THE TASK:
Over all lines in the data below, count those holding "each" and give only the result.

SOURCE DATA:
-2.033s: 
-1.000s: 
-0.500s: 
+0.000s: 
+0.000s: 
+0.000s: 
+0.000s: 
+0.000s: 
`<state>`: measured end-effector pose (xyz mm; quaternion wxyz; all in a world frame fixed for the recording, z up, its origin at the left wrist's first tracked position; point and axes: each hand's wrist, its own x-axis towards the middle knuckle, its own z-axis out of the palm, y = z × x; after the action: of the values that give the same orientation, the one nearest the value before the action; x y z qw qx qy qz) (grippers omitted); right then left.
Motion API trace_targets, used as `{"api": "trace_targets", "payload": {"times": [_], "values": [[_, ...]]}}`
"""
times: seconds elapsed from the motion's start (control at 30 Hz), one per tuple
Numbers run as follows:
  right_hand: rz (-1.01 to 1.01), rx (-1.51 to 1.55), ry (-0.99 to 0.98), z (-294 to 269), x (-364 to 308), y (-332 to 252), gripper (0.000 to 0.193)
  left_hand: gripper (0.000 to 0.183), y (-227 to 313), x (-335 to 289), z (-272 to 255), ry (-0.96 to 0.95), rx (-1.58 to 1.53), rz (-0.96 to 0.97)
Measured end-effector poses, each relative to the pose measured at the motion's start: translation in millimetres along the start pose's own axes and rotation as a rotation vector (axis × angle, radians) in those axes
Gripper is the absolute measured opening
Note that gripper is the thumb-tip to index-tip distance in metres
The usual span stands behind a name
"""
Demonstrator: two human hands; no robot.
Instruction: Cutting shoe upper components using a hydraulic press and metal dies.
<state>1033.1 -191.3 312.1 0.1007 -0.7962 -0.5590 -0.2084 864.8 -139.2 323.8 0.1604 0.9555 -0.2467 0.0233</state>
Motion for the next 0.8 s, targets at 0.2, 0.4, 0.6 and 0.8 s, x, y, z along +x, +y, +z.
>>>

WRITTEN RESPONSE:
2